This idea is just as dumb/stupid as it ever was. Anyone who actually believes that which shirt he chose to wear today was somehow already determined for him before the beginning of time (or whatever remote date you want to use) is suffering from a grand mental delusion. :shrug:
Not from the beginning of time, since there is real randomness in nature (at the quantum level). Still, the reason I wore a red shirt today is, in part, because I wore a blue one yesterday and there is some program in my brain that resists wearing clothes that are too similar from day to day.
The question of free will is not at all stupid because the neuroscience has for several decades been chipping away at the notion that we can spontaneously generate a thought independently from the state of the brain, and that we cannot spontaneously change the state of the brain. There is nothing conclusively demonstrating that free will does not exist, but the more we study the brain, the more it seems to be as mechanistic as any other organ. (There are studies that show that our brain often sets course of action before the relevant signals are processed by the profrontal cortex...yet people report those actions as feeling like they resulted froma free choice as well.

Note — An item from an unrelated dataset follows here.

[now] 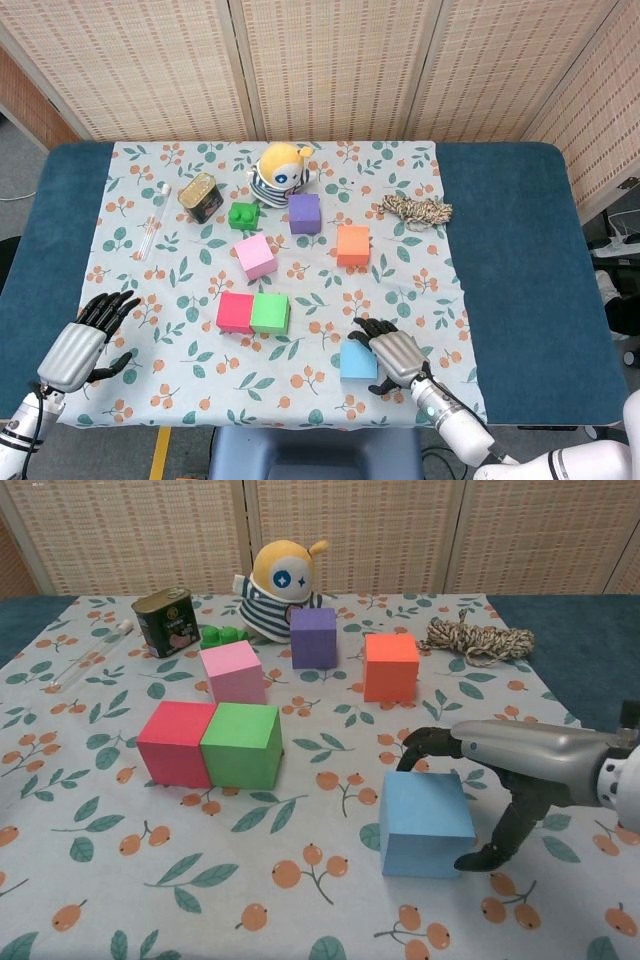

So in cases where we feel as though we "chose" an action, no rational deliberation was done until afterwards—unless the control of the executive function is not as dependent on the prefrontal cortex as we believe.)
It could even be that my decision to wear that red shirt was influenced by true randomness that arose while I was considering what to wear. It could be, for example, that somewhere in the synapses quantum mechanical randomness does creep in and that small change in initial conditions leads to a different selection. Even in that case, and even assuming that events prior to this morning had *no* influence on my decision, I still did not control the decision...it was literally the result of a random fluctuation which I had no control over (except the illusion of control).
It does feel like I have free will, but either free will resides in the brain, or it resides somewhere else. Since there is no evidence of a "somewhere else" from which it could come, we expect the brain to be the physical source of free will. So far, though, the more we learn about the brain, the less we see any home for free will in it.
I like to believe that we will solve the problem and figure out a way to explain free will existing, but neither side has a slam dunk argument yet.